Department of Nuclear Engineering begins new student conference orientations

NSC Conference 2

The Department of Nuclear Engineering at Texas A&M University began its new student conference orientations for those considering a specialization in nuclear engineering. The department sessions allow students a general overview of the program environment and other opportunities available to them in an informal setting.

The orientations were led by Dr. Pavel Tsvetkov, associate professor and undergraduate advisor, who discussed an outline of the four-year program and the employment and research opportunities students can choose to pursue. Tsvetkov also introduced students to the overall impact of nuclear engineering in the development of national defense applications, medical technologies and practical energy solutions.

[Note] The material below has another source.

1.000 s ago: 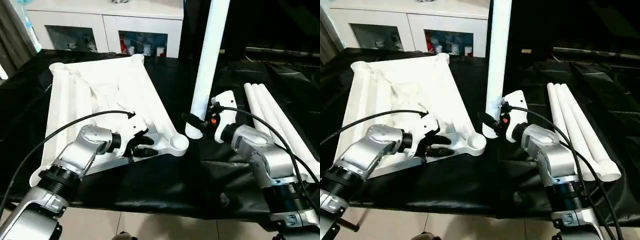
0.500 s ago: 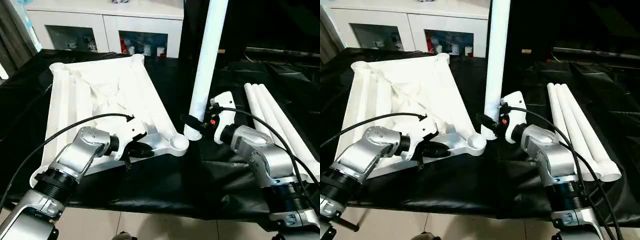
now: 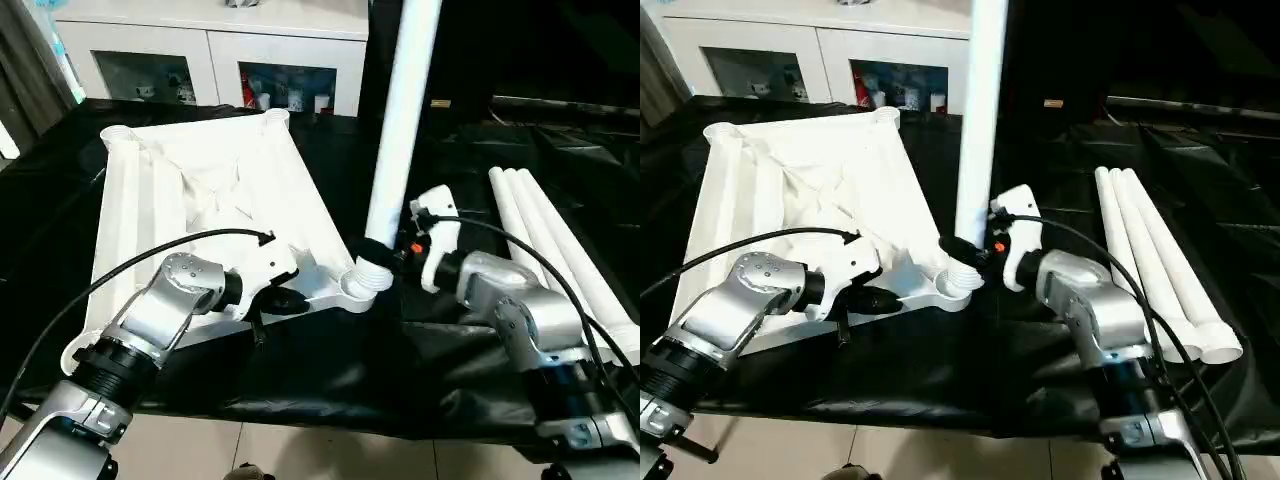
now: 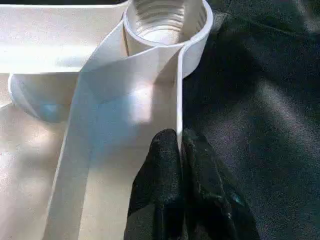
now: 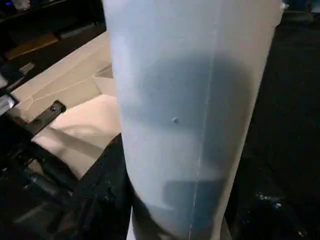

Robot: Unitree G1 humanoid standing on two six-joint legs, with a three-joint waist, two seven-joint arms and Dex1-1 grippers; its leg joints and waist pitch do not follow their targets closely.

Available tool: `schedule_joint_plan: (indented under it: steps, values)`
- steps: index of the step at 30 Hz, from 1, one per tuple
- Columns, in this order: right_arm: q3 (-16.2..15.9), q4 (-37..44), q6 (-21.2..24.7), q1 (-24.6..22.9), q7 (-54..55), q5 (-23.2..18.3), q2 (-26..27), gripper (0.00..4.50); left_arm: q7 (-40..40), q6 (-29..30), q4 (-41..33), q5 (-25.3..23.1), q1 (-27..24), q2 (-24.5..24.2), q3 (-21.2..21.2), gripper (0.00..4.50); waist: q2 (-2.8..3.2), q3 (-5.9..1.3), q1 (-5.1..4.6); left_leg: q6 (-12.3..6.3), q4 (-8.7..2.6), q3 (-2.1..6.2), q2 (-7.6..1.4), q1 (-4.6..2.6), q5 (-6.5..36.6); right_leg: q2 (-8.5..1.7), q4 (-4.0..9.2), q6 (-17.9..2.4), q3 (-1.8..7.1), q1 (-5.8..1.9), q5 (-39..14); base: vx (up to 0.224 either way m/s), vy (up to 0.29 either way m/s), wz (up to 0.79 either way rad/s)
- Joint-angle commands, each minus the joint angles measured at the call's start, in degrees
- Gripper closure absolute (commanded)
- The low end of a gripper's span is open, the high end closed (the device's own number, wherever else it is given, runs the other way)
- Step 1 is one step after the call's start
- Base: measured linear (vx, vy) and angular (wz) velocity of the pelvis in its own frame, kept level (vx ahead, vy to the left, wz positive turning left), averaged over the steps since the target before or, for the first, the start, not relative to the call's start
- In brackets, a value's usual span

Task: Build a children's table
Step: Insert table leg to table base

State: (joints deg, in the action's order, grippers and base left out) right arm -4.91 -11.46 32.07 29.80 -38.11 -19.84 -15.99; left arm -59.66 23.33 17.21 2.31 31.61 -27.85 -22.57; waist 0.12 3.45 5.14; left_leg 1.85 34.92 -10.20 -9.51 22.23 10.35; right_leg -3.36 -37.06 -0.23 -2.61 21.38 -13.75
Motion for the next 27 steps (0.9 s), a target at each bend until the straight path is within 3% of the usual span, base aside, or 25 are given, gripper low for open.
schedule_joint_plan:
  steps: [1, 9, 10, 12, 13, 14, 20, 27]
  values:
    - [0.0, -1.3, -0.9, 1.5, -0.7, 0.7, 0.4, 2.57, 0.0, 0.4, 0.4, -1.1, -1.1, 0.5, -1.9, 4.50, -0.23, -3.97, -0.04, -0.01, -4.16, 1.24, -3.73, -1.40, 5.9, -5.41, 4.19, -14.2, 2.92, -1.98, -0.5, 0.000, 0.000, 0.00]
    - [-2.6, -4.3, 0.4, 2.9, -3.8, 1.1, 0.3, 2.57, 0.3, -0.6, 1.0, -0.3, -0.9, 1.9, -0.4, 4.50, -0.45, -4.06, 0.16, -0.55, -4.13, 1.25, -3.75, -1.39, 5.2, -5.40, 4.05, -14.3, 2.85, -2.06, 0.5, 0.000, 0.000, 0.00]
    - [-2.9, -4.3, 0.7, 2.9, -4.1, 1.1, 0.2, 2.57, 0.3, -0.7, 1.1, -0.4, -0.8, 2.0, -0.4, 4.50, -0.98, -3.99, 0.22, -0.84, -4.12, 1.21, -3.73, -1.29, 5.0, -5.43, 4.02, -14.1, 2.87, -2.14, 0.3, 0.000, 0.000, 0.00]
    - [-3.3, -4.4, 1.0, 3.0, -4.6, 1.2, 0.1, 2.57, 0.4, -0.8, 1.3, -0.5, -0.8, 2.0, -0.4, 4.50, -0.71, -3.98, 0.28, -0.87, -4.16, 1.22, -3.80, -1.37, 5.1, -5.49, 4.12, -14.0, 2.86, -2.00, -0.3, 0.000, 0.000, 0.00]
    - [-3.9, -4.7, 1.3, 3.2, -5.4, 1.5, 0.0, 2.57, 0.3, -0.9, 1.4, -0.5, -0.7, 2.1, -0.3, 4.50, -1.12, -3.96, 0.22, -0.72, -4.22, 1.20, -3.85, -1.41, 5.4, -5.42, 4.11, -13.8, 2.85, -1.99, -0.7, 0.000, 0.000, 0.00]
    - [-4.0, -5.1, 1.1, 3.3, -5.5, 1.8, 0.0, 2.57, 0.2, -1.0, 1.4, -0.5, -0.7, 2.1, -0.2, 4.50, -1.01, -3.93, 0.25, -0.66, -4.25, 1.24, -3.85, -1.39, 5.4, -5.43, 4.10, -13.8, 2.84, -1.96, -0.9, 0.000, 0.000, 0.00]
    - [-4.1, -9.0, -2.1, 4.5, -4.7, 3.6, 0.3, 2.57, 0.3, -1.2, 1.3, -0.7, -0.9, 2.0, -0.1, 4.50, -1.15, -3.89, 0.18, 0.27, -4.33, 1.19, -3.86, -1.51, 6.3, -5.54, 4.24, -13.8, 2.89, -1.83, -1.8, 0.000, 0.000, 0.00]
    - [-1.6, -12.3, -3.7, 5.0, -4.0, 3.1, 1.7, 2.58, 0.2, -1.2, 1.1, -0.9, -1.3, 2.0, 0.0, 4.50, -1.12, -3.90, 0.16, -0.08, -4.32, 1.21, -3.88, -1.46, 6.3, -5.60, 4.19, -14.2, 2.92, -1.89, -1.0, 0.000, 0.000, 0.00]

NSC Conference 3In addition to the morning sessions, each conference also holds faculty and current student panels for the incoming freshmen, all of whom will be enrolled in general engineering classes this fall. While the students will not be able to enroll in nuclear engineering until their sophomore year, the sessions provide an avenue for aspiring students to show their interest in the department. When discussing the many advantages of pursuing a nuclear engineering degree at Texas A&M, Tsvetkov cited the size and variety within the department as being two of its most attractive factors.

“The department is very diverse,” said Tsvetkov. “We are also a small department in relation to others in engineering, but this allows us to facilitate as close of a connection as possible with every student.”

Along with Tsvetkov, undergraduate advisor Marna Stepan discussed the opportunities that coursework in nuclear engineering could provide students. Stepan also stressed that time management skills would be a necessity for the incoming students, highlighting the academically challenging but rewarding nature of the program.

“Everyone wants you to transition from a successful high school student to a successful college student,” Stepan said. “When you come to a major four-year university it is very different. Your time management skills are very important for you to succeed, especially in an engineering major.”

After the presentation Tsvetkov answered questions from the incoming freshmen about the different opportunities within the two disciplines that the department offers — nuclear engineering and radiological health. Tsvetkov also promoted the applicability of a nuclear engineering degree to a variety of different fields and its foundation in the disciplines of science, technology and mathematics to demonstrate its significant value.

“Nuclear engineering is unique,” Tsvetkov said. “Its shows you how to apply all STEM fields together. We are focused on taking advantage of all those areas and teaching students how to apply those principles to certain engineering objectives.”